- Action item: Restate word for word the lines of the data below, from the first through the one that has "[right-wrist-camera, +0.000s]".

"""

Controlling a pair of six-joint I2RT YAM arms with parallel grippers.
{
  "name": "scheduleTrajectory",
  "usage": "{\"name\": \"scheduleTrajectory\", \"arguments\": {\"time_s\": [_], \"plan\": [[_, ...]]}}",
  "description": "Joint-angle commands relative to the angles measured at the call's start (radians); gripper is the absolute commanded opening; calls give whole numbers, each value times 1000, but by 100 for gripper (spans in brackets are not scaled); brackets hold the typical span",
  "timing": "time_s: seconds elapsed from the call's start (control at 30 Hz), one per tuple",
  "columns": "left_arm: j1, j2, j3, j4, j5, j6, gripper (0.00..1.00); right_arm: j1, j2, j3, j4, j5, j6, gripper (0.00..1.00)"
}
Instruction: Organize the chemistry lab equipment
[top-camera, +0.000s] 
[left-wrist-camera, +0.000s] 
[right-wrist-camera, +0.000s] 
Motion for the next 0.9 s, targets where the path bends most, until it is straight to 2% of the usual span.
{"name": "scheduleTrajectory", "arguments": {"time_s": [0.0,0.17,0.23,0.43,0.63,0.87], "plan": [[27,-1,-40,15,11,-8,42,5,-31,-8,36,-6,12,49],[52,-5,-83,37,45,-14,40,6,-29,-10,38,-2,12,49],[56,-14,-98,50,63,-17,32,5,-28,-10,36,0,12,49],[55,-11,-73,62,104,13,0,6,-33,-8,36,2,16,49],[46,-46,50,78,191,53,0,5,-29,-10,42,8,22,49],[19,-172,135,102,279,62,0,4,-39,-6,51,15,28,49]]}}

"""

- Exercise solution:
Controlling a pair of six-joint I2RT YAM arms with parallel grippers.
{
  "name": "scheduleTrajectory",
  "usage": "{\"name\": \"scheduleTrajectory\", \"arguments\": {\"time_s\": [_], \"plan\": [[_, ...]]}}",
  "description": "Joint-angle commands relative to the angles measured at the call's start (radians); gripper is the absolute commanded opening; calls give whole numbers, each value times 1000, but by 100 for gripper (spans in brackets are not scaled); brackets hold the typical span",
  "timing": "time_s: seconds elapsed from the call's start (control at 30 Hz), one per tuple",
  "columns": "left_arm: j1, j2, j3, j4, j5, j6, gripper (0.00..1.00); right_arm: j1, j2, j3, j4, j5, j6, gripper (0.00..1.00)"
}
Instruction: Organize the chemistry lab equipment
[top-camera, +0.000s] 
[left-wrist-camera, +0.000s] 
[right-wrist-camera, +0.000s] 

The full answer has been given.